• Description of the task: Note each line of the entries that includes "mesh". Then copy those lines.

• Data to use:

▽

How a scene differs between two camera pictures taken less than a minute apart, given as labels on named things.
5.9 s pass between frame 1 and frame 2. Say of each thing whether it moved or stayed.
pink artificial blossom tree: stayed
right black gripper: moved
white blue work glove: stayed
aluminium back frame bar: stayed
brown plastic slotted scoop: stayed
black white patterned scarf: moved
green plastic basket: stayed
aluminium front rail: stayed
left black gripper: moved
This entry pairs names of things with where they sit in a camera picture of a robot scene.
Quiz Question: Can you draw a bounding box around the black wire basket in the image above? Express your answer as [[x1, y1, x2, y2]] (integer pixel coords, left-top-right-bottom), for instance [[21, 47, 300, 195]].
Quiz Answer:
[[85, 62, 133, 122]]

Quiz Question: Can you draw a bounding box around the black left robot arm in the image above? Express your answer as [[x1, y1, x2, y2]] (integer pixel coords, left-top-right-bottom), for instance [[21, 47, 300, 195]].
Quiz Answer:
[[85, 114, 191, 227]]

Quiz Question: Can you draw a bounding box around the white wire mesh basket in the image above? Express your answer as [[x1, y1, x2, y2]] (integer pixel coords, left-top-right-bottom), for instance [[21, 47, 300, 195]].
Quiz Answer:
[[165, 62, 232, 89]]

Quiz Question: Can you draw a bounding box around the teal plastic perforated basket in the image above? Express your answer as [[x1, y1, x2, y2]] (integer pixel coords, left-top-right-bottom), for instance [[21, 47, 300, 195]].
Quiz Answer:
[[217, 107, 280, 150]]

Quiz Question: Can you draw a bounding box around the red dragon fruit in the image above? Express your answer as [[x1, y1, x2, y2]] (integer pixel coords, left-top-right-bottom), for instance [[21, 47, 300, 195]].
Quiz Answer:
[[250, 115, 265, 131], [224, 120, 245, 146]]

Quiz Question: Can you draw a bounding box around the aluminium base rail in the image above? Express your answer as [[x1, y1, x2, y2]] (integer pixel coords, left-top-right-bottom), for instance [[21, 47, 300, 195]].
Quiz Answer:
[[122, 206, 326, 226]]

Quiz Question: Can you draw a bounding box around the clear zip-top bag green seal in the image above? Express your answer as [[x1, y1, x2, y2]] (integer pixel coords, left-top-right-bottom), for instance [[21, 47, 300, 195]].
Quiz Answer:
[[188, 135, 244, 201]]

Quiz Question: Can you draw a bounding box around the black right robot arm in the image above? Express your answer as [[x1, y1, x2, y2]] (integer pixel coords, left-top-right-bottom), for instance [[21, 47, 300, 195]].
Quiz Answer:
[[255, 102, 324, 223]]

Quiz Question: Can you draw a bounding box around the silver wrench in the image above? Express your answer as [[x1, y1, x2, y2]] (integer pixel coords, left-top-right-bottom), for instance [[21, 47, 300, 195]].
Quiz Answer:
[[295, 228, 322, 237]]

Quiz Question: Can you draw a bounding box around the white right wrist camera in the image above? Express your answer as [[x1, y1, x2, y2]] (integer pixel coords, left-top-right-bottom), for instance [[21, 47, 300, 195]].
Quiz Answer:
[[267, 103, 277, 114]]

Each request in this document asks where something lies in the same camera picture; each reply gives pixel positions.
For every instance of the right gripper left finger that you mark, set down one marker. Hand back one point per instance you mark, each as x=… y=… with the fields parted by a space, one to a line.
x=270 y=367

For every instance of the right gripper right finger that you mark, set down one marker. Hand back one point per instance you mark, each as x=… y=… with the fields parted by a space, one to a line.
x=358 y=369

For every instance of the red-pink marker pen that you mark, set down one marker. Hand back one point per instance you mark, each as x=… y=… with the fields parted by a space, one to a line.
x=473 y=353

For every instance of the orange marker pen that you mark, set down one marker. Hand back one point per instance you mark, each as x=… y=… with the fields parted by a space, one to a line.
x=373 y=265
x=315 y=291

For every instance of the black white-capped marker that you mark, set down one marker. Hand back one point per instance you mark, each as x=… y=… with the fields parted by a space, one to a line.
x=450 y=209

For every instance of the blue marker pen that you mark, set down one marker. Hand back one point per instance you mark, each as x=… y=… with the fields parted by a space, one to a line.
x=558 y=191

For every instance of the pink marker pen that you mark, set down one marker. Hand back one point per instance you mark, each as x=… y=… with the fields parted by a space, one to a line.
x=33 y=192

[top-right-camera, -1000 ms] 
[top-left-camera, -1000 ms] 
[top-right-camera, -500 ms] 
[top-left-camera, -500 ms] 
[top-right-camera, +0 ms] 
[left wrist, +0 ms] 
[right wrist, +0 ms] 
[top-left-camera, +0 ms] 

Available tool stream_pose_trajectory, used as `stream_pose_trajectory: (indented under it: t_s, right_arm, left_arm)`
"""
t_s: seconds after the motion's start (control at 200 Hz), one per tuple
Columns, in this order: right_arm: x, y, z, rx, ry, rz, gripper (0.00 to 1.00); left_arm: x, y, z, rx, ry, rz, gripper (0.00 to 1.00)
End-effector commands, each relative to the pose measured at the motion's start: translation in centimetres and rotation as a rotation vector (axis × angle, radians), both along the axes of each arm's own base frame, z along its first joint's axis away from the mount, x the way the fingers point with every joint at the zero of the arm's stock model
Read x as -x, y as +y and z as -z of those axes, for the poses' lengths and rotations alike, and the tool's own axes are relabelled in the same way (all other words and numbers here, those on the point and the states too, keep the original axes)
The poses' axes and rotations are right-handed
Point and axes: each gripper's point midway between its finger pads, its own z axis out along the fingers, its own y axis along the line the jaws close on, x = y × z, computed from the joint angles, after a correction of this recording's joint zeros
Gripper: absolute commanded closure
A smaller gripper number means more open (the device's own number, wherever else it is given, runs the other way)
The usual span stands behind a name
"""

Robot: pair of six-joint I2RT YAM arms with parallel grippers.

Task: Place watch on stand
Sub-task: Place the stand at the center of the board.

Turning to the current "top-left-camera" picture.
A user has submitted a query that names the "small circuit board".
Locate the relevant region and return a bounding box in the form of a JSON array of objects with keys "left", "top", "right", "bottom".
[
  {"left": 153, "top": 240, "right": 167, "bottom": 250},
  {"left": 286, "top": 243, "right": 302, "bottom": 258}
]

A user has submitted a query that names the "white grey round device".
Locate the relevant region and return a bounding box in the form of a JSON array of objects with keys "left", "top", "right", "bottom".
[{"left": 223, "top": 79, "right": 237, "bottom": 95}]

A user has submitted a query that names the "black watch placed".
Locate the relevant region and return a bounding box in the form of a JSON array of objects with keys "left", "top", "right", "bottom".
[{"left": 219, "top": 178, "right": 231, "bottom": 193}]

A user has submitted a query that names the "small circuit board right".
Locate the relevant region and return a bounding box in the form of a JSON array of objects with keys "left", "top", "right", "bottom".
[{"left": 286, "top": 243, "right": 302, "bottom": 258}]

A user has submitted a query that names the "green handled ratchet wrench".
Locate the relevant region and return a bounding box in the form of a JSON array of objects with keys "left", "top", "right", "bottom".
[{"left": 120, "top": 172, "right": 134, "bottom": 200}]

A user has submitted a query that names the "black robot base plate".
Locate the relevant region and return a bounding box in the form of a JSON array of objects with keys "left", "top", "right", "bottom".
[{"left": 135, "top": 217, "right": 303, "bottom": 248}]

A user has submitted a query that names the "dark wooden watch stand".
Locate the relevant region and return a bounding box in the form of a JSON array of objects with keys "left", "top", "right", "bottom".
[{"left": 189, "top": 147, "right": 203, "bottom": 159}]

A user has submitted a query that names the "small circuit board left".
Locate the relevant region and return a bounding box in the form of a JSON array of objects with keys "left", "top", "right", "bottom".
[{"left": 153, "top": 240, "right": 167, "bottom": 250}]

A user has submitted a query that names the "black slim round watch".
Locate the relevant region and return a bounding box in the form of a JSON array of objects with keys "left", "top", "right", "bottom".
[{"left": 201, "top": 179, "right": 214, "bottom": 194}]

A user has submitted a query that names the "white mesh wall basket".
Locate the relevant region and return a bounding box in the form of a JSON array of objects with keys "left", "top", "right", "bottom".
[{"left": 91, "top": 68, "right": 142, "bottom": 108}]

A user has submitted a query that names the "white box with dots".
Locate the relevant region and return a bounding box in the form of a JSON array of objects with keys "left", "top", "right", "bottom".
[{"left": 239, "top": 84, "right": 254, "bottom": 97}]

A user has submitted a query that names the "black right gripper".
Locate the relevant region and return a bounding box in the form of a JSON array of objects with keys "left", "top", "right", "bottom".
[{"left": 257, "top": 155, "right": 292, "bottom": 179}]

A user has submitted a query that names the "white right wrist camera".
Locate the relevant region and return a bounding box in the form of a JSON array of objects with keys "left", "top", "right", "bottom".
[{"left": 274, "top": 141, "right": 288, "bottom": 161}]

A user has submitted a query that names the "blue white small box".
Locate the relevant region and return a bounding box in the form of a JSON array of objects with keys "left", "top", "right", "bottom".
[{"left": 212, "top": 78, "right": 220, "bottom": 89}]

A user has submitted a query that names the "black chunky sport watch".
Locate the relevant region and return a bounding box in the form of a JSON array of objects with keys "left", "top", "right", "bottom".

△
▽

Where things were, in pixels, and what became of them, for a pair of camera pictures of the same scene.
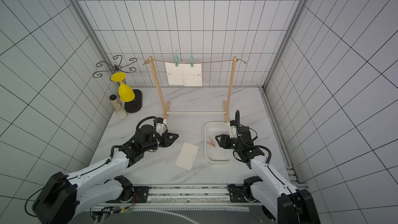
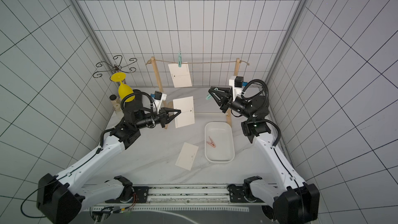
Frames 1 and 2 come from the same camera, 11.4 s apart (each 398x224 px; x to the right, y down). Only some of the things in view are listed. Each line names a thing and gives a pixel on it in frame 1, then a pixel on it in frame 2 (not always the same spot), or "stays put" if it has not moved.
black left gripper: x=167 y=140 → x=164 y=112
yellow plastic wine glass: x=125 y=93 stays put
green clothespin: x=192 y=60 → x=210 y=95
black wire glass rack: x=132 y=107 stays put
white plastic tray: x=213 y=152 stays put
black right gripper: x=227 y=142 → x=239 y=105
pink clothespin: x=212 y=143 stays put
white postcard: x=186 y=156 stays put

△

• Answer section:
Quiz Question: Can you draw a bounding box around the white wire mesh basket in the image above? Express your answer as [[x1, y1, x2, y2]] (integer pixel coords, left-top-right-bottom), for instance [[21, 47, 300, 195]].
A user has submitted a query that names the "white mesh wall basket".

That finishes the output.